Entrepreneurship and Urban Growth: An Empirical Assessment with Historical Mines
Measures of entrepreneurship, such as average establishment size and the prevalence of start-ups, correlate strongly with employment growth across and within metropolitan areas, but the endogeneity of these measures bedevils interpretation. Chinitz (1961) hypothesized that coal mines near Pittsburgh led that city to specialization in industries, like steel, with significant scale economies and that those big firms led to a dearth of entrepreneurial human capital across several generations. We test this idea by looking at the spatial location of past mines across the United States: proximity to historical mining deposits is associated with bigger firms and fewer start-ups in the middle of the 20th century. We use mines as an instrument for our entrepreneurship measures and find a persistent link between entrepreneurship and city employment growth; this connection works primarily through lower employment growth of start-ups in cities that are closer to mines. These effects hold in cold and warm regions alike and in industries that are not directly related to mining, such as trade, finance and services. We use quantile instrumental variable regression techniques and identify mostly homogeneous effects throughout the conditional city growth distribution.
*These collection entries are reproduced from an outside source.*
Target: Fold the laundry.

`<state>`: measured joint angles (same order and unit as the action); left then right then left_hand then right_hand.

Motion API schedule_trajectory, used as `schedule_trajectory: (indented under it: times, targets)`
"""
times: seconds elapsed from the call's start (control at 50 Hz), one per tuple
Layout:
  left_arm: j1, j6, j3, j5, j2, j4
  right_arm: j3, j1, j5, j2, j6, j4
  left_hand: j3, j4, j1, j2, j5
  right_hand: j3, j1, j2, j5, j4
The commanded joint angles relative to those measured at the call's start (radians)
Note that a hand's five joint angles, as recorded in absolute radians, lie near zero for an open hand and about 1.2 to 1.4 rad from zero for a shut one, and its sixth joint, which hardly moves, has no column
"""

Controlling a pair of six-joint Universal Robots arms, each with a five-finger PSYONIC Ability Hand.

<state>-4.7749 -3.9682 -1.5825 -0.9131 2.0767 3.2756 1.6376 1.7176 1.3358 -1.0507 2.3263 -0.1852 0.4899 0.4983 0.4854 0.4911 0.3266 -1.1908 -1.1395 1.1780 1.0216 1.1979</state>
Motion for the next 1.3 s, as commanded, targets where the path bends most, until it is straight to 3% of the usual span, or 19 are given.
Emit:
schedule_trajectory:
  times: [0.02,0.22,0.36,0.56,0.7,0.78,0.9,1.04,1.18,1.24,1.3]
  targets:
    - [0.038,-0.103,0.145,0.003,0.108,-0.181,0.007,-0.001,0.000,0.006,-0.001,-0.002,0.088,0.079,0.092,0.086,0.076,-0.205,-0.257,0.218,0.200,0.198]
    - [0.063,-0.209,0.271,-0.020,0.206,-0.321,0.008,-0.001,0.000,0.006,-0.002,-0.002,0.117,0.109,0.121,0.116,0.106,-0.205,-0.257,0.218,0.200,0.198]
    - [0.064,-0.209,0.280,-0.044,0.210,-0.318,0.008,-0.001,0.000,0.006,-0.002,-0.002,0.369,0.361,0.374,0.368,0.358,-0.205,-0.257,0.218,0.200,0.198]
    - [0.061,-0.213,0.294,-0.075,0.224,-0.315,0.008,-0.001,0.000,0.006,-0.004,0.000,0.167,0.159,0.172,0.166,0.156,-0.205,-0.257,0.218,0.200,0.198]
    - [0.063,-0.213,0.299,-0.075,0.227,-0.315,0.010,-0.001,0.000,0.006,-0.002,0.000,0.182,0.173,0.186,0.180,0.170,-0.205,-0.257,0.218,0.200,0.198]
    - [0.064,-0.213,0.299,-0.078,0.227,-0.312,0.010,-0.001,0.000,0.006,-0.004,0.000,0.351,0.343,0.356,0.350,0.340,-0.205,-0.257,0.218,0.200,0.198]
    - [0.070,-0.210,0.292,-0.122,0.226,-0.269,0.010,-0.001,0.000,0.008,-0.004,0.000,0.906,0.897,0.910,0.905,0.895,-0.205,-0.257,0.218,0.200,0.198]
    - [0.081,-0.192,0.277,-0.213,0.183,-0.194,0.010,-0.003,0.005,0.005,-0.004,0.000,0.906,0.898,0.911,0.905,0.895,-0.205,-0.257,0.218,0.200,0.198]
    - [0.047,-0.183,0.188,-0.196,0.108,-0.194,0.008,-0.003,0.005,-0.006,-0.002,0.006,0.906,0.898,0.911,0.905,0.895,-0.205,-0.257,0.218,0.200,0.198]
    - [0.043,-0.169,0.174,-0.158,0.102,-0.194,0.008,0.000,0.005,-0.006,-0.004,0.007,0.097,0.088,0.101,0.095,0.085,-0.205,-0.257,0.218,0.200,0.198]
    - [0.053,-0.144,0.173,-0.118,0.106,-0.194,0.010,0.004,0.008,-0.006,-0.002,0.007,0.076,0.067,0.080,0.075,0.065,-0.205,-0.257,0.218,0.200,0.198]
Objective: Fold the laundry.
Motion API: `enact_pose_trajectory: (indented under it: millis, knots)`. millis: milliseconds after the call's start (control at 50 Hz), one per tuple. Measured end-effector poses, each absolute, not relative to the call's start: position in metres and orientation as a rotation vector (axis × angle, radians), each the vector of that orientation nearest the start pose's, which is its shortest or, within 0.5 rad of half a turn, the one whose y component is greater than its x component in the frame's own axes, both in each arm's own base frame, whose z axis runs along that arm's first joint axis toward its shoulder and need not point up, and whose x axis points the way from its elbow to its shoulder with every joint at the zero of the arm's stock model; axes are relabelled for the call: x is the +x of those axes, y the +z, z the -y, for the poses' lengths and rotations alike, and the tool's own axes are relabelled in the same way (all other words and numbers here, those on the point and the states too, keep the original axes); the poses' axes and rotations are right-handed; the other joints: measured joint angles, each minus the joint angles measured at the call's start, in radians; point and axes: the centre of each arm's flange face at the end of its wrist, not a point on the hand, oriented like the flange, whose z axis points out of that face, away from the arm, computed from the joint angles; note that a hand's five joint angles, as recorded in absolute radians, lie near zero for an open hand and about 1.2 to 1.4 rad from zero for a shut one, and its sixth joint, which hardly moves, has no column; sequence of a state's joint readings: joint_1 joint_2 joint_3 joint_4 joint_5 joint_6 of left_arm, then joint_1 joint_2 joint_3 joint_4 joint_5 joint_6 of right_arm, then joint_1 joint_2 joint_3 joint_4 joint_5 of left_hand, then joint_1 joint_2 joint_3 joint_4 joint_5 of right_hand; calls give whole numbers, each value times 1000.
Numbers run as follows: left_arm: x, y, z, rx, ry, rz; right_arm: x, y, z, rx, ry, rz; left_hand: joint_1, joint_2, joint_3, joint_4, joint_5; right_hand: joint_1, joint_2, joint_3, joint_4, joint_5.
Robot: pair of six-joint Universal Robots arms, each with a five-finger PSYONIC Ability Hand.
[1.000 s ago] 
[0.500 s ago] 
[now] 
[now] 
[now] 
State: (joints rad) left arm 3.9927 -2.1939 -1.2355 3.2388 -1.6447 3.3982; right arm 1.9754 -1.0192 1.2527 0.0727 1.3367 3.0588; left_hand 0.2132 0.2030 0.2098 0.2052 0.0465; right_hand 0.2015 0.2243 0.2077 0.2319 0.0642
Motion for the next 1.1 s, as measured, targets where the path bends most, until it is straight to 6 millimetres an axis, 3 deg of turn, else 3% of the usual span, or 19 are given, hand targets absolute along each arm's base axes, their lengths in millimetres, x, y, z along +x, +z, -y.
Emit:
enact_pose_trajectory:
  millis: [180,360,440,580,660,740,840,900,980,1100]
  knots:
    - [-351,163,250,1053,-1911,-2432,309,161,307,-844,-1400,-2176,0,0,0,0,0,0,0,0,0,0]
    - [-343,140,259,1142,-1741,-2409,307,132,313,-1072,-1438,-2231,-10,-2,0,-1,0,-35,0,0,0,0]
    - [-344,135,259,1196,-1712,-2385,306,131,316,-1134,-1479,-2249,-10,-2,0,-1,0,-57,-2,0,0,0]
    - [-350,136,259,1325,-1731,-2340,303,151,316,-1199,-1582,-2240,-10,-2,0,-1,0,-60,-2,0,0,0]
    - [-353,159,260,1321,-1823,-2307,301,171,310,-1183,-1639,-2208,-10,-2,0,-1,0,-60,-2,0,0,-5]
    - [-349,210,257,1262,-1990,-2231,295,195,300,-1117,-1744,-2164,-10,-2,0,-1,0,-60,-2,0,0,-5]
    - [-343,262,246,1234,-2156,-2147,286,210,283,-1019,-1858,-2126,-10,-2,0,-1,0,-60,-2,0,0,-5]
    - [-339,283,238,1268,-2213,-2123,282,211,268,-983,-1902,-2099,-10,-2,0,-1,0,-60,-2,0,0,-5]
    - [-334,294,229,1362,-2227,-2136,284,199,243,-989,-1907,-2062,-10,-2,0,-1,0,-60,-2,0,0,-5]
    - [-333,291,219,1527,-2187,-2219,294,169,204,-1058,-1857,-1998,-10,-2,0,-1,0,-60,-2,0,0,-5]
Comments are appreciated and can be sent to firstname.lastname@example.org, email@example.com, and firstname.lastname@example.org. Glaeser and W. Kerr are affiliates of the NBER. We thank Ajay Agrawal, Hoyt Bleakley, Mercedes Delgado, Xavier Giroud, Rick Hornbeck, Larry Katz, James Lee, John McHale, Debarshi Nandy, Tom Nicholas, László Sándor, Curtis Simon, Will Strange, Adam Storeyguard, Bob Strom, and seminar participants for very helpful comments; Alex Field, Alex Klein, and Gavin Wright for their guidance with respect to historical data sources; Chris Hansen for assistance with the IVQR methodology; the Sloan Foundation and The Taubman Center for State and Local Government for financial support; and Kristina Tobio for excellent research assistance. Any opinions and conclusions expressed herein are those of the authors and do not necessarily represent the views of the U.S. Census Bureau. All results have been reviewed to ensure that no confidential information is disclosed. Support for this research at the Boston RDC from NSF (ITR-0427889) is also gratefully acknowledged. The views expressed herein are those of the authors and do not necessarily reflect the views of the National Bureau of Economic Research.
- A city's industrial mix, and the size and types of firms in it, can have very long-lasting effects on its entrepreneurial culture....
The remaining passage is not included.